Donc, nous avons un paquet de montres en retard de quarante-cinq minutes.

Bon, et alors ?

Quatrième reprise – et le challenger jaillit de l’angle du ring, titubant, ensanglanté :

Douze douzaines d’estomacs remplis de poulet aérien, contre cinq de bœuf et un de fromage blanc.

C’était à l’évidence soit une erreur dans les manifestes de la PanAm – qui montraient une répétition équilibrée des plats de bœuf et de poulet – soit une anomalie statistique sans rapport avec la catastrophe.

J’abandonnai cette reprise avant qu’elle ait vraiment débuté, aux points. L’important, c’était que je tienne debout, en attendant de pouvoir asséner mon dernier coup.

Mais entre-temps, j’en étais réduit à deux maigres possibilités. Je rentrai à Washington pour la fin de la semaine et, dès le lundi, j’entamai la tournée des agences de presse.

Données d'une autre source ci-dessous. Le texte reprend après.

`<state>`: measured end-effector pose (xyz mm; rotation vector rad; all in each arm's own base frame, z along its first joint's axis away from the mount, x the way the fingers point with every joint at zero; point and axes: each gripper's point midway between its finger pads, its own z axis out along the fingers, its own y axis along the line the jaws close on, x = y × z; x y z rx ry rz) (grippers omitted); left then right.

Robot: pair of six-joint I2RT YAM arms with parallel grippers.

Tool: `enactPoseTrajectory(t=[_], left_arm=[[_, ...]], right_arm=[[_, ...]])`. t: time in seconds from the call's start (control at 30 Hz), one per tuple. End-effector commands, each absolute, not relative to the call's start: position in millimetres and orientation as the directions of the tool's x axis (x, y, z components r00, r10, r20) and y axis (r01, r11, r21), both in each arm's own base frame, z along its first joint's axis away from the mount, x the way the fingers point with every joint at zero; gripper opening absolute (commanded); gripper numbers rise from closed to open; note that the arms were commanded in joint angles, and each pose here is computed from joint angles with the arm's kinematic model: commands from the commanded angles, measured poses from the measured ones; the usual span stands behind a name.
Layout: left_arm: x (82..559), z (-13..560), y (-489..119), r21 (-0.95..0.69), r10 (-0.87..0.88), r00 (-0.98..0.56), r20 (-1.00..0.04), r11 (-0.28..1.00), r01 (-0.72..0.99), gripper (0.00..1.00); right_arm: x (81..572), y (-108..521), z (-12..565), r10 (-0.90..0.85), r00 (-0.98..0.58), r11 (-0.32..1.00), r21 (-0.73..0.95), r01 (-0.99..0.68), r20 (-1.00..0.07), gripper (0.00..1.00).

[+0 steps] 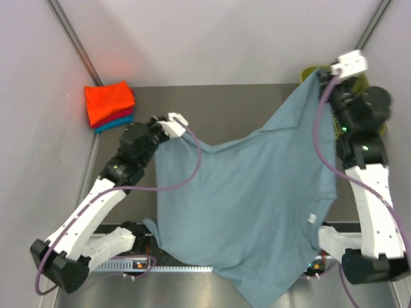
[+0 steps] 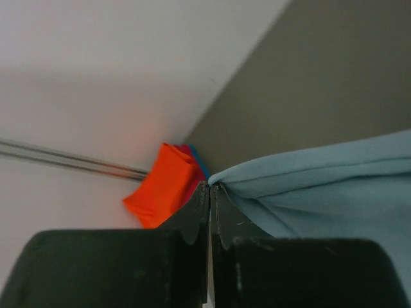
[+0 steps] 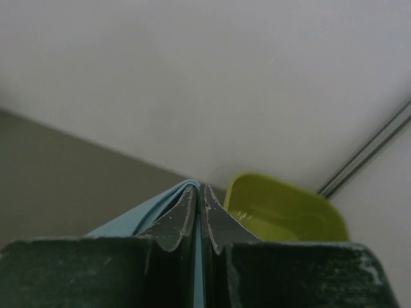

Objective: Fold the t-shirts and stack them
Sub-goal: Flatten the tshirt out

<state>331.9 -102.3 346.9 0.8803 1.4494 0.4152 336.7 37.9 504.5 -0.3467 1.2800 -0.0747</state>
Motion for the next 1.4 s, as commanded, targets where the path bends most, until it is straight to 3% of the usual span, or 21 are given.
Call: enactPoseTrajectory(t=[0.0,0.17,0.33,0.37,0.43,0.47,0.67,1.07,1.37], left_arm=[[351,298,-116,0.694,0.707,0.094,-0.701,0.646,0.317,0.00],[407,214,-108,0.647,0.730,-0.097,-0.676,0.651,0.396,0.00],[483,173,-58,0.666,0.745,-0.309,-0.591,0.667,0.334,0.00],[495,170,-53,0.669,0.742,-0.330,-0.583,0.670,0.322,0.00],[520,155,-39,0.671,0.739,-0.415,-0.530,0.665,0.327,0.00],[529,151,-36,0.673,0.738,-0.434,-0.516,0.663,0.327,0.00],[578,137,-29,0.679,0.723,-0.460,-0.515,0.672,0.296,0.00],[631,120,-2,0.716,0.693,-0.515,-0.504,0.669,0.200,0.00],[664,148,32,0.684,0.599,-0.482,-0.640,0.729,-0.002,0.00]], right_arm=[[387,57,419,-0.307,0.170,0.899,-0.344,-0.272,-0.936,0.00],[460,86,278,-0.333,-0.151,0.854,-0.229,-0.468,-0.931,0.00],[532,92,254,-0.321,-0.245,0.872,-0.184,-0.454,-0.915,0.00],[550,90,227,-0.326,-0.294,0.876,-0.170,-0.451,-0.899,0.00],[577,87,240,-0.316,-0.284,0.895,-0.185,-0.407,-0.905,0.00],[592,87,215,-0.320,-0.321,0.897,-0.176,-0.406,-0.891,0.00],[658,84,233,-0.309,-0.217,0.922,-0.236,-0.308,-0.926,0.00],[729,102,237,-0.329,-0.031,0.923,-0.315,-0.221,-0.944,0.00],[741,117,265,-0.308,0.143,0.938,-0.325,-0.119,-0.941,0.00]])
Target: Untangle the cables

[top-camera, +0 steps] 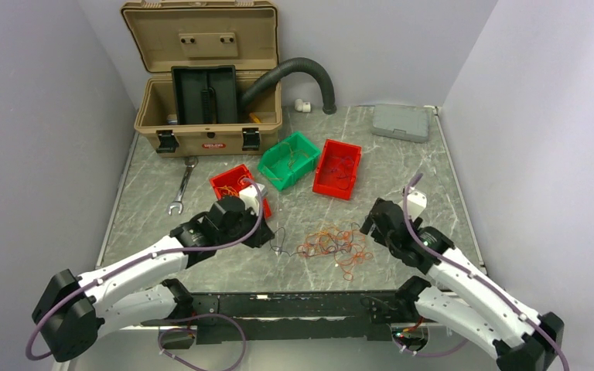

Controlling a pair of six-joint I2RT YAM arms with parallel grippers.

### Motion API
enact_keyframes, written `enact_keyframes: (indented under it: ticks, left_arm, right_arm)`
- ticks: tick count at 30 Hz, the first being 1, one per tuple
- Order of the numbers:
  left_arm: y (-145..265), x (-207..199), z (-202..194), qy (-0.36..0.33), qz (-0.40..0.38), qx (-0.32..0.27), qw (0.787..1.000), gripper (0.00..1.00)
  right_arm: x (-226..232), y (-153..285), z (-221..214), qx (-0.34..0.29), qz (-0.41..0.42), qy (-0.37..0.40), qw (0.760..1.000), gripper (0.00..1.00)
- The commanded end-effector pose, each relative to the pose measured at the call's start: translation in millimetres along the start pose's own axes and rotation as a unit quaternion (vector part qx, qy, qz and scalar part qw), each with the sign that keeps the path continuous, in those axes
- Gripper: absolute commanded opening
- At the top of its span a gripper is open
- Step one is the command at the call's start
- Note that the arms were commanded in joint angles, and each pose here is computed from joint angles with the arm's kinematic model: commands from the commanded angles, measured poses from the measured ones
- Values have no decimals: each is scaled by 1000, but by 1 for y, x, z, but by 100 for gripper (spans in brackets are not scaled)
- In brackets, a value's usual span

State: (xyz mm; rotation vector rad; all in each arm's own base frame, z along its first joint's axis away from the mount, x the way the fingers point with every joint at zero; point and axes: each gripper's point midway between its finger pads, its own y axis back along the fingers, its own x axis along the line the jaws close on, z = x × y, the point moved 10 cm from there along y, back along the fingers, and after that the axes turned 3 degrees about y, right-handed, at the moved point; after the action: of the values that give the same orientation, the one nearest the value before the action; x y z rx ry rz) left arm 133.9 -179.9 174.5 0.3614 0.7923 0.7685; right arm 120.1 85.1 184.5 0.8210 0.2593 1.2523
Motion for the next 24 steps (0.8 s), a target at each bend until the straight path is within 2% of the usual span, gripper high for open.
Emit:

Il ne s’agissait pas de leur fourguer une histoire ; la conférence de presse du premier soir m’en avait démontré la futilité. En fait, je pris bien soin au contraire de demander à mes quelques amis journalistes de garder sur tout ceci la plus grande discrétion. Je leur demandai de me transmettre des clichés et des bandes vidéo de la première conférence de presse à Oakland.

Je pus avoir Louise trois fois – deux en photo et une sur bande. Aucun des clichés n’était très bon, mais je fis agrandir le meilleur et le filai au F.B.I. où j’avais encore quelques amis qui me devaient bien une faveur.

Une semaine plus tard, j’avais ma réponse. La photo n’avait rien donné. Ses empreintes sur le verre à cocktail que j’avais pu mettre de côté n’étaient au sommier d’aucune agence fédérale. Un listage des fichiers informatiques révéla plusieurs douzaines de Louise Ball, mais aucune n’était la bonne.

Pour peu que vous viviez assez longtemps à Washington, vous pouvez vous faire quantité de relations. J’en avais une à la C.I.A. Je lui donnai la photo. Il ne me promit rien, mais deux semaines plus tard, il me la restituait. En me rappelant bien que nous ne nous étions jamais rencontrés, qu’il ne m’avait jamais rendu service – mais que ça n’avait franchement pas d’importance puisque de toute manière il n’avait rien trouvé.